Phone-purity Guided Discrete Tokens for Dysarthric Speech Recognition
Huimeng Wang, Xurong Xie, Mengzhe Geng, Shujie Hu, Haoning Xu, Youjun Chen, Zhaoqing Li, Jiajun Deng, Xunying Liu
TL;DR
The paper tackles dysarthric speech recognition by leveraging phone-purity guided discrete tokens derived from HuBERT representations. By regularizing K-means and VAE-VQ token extraction with frame-level phonetic labels, the authors achieve sharper clustering and higher phonetic discriminability, yielding consistent WER reductions on the UASpeech dataset. The approach delivers up to 0.99% absolute and 1.77% absolute improvements for TDNN and Conformer baselines, respectively, with a best combined WER of 23.25%, and it is supported by gains in the phone purity metric and visualizations. This work demonstrates that supervised guidance during discrete token extraction can meaningfully improve dysarthric ASR and offers a pathway for more robust, domain-adaptive token-based speech representations.
Abstract
Discrete tokens extracted provide efficient and domain adaptable speech features. Their application to disordered speech that exhibits articulation imprecision and large mismatch against normal voice remains unexplored. To improve their phonetic discrimination that is weakened during unsupervised K-means or vector quantization of continuous features, this paper proposes novel phone-purity guided (PPG) discrete tokens for dysarthric speech recognition. Phonetic label supervision is used to regularize maximum likelihood and reconstruction error costs used in standard K-means and VAE-VQ based discrete token extraction.
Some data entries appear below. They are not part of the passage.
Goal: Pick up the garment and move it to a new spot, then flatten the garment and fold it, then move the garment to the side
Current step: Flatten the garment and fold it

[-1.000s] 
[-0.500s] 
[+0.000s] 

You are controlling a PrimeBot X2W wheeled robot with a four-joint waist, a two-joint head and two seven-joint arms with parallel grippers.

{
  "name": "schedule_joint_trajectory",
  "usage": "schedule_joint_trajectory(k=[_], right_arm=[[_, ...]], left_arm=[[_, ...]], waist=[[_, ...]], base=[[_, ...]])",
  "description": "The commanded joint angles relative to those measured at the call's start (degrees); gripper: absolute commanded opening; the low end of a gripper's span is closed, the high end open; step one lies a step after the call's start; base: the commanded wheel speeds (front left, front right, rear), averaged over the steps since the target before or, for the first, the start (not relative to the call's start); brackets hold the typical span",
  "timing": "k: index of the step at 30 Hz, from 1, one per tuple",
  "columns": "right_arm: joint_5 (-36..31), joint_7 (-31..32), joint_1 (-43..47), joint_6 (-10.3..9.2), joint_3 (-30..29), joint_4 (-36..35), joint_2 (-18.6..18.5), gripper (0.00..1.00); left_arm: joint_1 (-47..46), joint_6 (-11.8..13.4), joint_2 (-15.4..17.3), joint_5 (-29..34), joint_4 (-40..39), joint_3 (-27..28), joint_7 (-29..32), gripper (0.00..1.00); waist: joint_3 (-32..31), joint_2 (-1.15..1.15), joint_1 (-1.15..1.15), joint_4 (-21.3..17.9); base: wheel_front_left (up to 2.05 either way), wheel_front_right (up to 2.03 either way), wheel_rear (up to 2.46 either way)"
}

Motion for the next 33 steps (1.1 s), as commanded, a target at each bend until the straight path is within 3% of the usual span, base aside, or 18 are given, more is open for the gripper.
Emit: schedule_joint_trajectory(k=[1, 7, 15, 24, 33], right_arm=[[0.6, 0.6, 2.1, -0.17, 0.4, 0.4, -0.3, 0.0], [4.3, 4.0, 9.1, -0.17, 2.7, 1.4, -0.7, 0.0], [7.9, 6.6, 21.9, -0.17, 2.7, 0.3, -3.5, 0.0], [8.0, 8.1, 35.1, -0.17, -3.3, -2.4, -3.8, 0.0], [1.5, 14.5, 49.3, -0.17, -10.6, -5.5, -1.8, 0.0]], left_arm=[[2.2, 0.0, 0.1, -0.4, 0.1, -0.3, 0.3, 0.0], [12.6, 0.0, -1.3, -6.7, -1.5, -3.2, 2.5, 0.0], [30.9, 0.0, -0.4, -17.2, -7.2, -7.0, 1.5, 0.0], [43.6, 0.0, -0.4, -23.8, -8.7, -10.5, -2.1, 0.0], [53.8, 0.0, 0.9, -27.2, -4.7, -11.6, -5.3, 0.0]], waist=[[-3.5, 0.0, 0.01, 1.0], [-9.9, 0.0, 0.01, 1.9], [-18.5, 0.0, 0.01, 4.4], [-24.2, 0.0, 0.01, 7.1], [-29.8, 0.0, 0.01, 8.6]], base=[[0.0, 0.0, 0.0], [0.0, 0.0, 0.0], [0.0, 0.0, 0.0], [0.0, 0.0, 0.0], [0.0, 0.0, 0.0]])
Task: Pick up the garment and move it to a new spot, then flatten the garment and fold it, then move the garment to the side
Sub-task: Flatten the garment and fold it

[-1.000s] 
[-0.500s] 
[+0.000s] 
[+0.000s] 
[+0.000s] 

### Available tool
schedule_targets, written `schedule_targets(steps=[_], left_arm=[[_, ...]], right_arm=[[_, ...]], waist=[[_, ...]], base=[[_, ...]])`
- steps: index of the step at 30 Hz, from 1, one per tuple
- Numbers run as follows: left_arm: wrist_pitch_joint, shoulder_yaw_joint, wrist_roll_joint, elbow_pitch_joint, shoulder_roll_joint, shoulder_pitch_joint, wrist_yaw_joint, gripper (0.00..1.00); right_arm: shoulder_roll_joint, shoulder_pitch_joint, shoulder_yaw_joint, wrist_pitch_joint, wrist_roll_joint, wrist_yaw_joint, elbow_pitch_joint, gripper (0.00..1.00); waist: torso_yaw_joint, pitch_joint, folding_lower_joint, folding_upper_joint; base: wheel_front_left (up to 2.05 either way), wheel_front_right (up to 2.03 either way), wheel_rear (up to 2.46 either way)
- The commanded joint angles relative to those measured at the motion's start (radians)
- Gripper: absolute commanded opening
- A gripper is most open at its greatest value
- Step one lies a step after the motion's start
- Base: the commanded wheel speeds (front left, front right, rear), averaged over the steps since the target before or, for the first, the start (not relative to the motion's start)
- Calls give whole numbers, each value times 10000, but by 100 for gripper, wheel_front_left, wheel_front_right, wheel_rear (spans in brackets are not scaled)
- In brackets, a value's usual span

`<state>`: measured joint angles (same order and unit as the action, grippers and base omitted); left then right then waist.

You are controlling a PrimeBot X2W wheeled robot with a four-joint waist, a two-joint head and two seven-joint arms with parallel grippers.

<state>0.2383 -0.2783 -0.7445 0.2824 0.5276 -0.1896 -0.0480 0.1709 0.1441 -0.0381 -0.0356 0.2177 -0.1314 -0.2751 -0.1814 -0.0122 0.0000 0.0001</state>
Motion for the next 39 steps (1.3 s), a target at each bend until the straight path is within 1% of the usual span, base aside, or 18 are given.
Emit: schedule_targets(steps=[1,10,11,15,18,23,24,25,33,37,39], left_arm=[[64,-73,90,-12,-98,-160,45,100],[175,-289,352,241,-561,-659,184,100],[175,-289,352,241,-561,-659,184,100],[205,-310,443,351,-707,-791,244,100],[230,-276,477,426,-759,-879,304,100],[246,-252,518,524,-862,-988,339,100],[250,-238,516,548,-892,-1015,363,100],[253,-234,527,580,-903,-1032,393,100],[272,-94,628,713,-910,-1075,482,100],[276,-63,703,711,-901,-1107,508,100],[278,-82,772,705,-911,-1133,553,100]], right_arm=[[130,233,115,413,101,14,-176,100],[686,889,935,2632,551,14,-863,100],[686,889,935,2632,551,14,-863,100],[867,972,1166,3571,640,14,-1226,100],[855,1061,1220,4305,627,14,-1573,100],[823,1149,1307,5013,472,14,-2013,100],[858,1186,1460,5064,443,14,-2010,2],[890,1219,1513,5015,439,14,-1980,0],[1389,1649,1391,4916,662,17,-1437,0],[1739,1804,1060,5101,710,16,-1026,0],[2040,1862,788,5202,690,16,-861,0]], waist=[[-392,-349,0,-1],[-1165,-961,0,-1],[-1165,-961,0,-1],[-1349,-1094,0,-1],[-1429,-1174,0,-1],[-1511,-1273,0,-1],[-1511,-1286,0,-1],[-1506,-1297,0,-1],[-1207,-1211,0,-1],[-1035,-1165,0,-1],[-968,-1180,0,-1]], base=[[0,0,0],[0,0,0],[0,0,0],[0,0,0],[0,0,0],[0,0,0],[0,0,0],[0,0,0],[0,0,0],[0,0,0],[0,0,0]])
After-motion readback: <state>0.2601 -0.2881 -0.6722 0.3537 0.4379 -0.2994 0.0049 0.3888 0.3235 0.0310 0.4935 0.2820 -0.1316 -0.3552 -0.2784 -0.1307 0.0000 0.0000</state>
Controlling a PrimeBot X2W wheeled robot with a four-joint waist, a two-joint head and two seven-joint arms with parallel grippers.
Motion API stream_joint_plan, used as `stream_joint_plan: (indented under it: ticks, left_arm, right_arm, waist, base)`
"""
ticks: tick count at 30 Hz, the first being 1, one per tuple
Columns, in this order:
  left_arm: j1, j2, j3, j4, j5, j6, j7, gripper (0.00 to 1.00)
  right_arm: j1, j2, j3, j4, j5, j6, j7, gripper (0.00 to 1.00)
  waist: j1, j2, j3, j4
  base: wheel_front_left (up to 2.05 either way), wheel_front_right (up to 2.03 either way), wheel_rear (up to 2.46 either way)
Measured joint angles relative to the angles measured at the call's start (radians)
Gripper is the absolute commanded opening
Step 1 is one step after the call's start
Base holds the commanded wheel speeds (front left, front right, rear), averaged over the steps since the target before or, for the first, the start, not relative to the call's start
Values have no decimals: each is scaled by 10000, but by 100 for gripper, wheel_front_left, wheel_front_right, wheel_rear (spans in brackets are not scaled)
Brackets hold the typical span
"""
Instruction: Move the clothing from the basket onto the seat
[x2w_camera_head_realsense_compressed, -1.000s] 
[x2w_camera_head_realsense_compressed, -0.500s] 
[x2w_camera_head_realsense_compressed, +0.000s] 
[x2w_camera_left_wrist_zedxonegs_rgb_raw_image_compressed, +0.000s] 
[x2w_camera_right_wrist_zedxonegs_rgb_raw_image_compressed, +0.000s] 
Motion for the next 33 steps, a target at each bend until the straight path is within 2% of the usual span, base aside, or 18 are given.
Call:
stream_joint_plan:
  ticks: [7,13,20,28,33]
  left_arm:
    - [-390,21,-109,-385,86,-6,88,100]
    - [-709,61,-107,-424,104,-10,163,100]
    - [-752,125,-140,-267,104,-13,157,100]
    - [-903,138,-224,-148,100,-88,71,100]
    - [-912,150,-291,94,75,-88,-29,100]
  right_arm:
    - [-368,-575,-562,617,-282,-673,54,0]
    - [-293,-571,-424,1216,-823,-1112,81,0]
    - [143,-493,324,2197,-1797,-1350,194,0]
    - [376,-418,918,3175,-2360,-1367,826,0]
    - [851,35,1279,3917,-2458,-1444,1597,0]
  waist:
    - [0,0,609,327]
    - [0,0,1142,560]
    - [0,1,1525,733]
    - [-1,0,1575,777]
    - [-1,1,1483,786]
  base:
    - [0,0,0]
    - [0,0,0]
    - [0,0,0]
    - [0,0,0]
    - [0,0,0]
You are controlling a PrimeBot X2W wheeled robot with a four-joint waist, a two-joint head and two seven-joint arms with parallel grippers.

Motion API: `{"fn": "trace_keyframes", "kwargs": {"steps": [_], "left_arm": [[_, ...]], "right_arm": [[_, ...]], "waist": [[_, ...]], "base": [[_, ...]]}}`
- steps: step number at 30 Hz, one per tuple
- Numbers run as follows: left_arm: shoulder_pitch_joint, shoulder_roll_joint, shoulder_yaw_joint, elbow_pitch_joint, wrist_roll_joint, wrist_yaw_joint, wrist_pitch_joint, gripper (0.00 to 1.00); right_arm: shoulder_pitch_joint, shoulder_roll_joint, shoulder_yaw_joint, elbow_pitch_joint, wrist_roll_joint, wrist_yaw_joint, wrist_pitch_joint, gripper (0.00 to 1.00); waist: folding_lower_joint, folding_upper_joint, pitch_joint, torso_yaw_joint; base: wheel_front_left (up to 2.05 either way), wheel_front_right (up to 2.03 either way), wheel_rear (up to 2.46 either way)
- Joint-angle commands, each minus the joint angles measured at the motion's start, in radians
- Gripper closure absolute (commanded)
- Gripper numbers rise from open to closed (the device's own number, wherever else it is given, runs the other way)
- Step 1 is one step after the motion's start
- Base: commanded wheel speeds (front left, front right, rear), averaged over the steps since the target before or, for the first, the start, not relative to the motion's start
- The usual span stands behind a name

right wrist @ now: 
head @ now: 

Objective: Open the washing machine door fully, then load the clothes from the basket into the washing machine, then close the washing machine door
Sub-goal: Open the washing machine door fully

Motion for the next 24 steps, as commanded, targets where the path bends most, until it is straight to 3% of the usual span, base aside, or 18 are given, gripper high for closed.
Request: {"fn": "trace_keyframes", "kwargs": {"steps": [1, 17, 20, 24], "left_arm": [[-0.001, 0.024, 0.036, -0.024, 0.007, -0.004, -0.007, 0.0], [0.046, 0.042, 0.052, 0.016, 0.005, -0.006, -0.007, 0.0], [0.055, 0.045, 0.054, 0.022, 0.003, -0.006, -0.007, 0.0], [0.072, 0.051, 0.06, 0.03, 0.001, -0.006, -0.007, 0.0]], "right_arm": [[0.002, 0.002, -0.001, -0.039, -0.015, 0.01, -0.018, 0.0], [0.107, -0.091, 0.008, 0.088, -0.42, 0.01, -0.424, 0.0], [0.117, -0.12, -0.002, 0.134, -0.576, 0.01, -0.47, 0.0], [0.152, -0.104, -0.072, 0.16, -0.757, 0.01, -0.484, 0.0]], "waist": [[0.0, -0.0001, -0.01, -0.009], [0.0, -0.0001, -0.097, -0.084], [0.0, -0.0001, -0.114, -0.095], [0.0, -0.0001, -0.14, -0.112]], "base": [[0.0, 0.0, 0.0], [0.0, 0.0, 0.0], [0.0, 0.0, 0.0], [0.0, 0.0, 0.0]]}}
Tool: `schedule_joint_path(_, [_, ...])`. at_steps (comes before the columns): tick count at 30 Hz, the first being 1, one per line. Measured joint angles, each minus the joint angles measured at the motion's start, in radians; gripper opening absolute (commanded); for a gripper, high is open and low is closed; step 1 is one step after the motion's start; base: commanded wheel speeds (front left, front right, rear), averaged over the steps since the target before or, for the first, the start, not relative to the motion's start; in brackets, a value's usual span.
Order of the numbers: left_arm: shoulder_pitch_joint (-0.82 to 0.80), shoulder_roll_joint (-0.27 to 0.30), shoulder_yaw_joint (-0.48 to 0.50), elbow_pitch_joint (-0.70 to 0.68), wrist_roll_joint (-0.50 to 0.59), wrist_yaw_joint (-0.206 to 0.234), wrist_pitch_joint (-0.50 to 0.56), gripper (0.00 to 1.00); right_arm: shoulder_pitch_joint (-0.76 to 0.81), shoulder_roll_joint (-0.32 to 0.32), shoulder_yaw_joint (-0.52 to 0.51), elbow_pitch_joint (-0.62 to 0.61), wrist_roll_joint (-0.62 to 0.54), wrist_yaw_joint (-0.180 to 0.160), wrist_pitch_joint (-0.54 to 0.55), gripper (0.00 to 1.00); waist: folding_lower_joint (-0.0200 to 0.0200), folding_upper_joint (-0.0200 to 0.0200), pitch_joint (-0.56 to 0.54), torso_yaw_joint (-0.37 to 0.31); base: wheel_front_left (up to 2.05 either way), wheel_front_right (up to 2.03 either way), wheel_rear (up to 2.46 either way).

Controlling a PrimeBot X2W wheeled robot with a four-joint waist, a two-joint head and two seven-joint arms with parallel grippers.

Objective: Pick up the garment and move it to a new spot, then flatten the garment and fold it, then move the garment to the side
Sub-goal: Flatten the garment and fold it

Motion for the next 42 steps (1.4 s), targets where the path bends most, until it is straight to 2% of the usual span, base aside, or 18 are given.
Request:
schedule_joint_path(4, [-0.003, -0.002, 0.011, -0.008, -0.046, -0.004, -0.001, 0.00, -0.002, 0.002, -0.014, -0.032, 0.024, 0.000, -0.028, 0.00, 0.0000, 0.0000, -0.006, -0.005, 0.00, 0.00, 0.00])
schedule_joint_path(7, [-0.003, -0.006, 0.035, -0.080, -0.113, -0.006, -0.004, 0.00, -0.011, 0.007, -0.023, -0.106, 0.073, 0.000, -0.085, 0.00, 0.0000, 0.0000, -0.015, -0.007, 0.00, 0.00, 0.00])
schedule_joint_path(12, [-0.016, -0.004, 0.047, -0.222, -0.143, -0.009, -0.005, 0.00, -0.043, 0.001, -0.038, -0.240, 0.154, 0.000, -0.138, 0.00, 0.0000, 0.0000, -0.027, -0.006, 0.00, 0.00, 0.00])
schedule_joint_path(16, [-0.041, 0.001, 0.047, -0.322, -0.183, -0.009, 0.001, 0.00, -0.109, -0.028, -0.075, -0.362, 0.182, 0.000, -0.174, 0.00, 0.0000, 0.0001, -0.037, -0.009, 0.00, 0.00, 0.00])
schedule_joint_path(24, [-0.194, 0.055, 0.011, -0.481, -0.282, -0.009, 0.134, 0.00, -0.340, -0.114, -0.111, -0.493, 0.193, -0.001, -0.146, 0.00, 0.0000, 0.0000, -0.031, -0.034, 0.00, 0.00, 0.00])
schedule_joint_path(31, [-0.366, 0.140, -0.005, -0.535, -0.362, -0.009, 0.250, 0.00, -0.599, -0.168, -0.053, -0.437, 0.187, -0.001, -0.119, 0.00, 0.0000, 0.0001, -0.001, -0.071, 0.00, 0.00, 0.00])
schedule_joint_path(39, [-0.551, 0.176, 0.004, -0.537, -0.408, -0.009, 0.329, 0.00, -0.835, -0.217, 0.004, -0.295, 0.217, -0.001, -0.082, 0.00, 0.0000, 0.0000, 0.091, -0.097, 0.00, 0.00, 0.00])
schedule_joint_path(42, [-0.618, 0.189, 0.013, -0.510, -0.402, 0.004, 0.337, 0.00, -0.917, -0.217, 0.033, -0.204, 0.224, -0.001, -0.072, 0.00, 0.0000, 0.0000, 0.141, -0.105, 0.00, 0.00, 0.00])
Experiments conducted on the UASpeech corpus suggest that the proposed PPG discrete token features extracted from HuBERT consistently outperform hybrid TDNN and End-to-End (E2E) Conformer systems using non-PPG based K-means or VAE-VQ tokens across varying codebook sizes by statistically significant word error rate (WER) reductions up to 0.99\% and 1.77\% absolute (3.21\% and 4.82\% relative) respectively on the UASpeech test set of 16 dysarthric speakers. The lowest WER of 23.25\% was obtained by combining systems using different token features. Consistent improvements on the phone purity metric were also achieved. T-SNE visualization further demonstrates sharper decision boundaries were produced between K-means/VAE-VQ clusters after introducing phone-purity guidance.